San Francisco attorney Peter Weiner, whose clients include renewable energy companies and trade organizations, would not go that far.
"The fears of paving over the desert are not well-taken; there will ultimately be many fewer projects than there are applications," he said. "But it would be a mistake to think we can free ourselves from foreign oil and fossil fuels without impacting other environmental values."
In the meantime, applications for proposed renewable energy projects continue to stack up in BLM desert offices.
Hot spots of contention include 600,000 acres of former railroad lands between Mojave National Preserve and Joshua Tree National Park.
The land was purchased with $40 million in private donations collected by the Wildlands Conservancy and $18 million in federal funds, then donated to the Department of Interior for conservation.
Earlier this year, however, environmentalists were outraged to learn that the BLM was entertaining 19 applications for renewable energy projects on the donated lands, which Sen. Dianne Feinstein (D-Calif.) wants to transform into a national monument.
Feinstein urged Interior Secretary Ken Salazar to suspend the applications.

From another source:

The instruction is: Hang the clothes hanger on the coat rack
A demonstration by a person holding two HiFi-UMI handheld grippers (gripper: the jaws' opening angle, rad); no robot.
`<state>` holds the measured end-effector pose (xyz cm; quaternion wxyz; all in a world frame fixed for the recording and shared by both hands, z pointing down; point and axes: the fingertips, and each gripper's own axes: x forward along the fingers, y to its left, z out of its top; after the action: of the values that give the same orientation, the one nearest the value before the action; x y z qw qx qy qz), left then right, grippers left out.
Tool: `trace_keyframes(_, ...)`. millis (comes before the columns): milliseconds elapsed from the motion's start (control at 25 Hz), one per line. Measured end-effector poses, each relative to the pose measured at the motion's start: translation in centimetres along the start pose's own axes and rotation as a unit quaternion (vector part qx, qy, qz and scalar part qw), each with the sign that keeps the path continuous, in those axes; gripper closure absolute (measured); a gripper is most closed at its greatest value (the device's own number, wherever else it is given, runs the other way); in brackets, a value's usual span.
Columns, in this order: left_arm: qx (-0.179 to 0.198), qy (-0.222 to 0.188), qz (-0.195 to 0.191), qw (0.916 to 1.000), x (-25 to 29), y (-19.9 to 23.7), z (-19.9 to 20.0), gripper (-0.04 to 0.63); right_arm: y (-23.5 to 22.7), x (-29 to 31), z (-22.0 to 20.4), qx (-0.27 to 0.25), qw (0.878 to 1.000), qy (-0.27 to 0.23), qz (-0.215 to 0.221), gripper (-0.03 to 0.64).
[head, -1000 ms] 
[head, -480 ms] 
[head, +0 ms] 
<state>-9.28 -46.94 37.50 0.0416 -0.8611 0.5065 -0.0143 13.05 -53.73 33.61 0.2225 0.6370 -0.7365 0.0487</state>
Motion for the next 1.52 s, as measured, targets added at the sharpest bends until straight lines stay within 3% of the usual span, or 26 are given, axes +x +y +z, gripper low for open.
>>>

Salazar, in a seeming compromise, responded by saying that "both national priorities -- developing renewable energy and preserving our treasured landscapes -- can be accommodated with careful siting and mutual consideration."
James Wesley Abbott, acting state director of the BLM, sided with Feinstein on Wednesday and instructed all deputy state directors, district managers and field offices to avoid authorizing more applications, or development, on lands acquired under donor agreements.
A coalition of a dozen environmental groups led by the Wildlands Conservancy has identified 137,000 acres of public and private agricultural and degraded desert lands -- all near existing transmission lines -- that could be used for solar energy farms.
"On these alternative lands we can unite what otherwise would be conflicting environmental interests," said David Myers, executive director of the Wildlands Conservancy.
"It would be a real shame if the public policy for our new green economy was driven haphazardly by speculators," he said.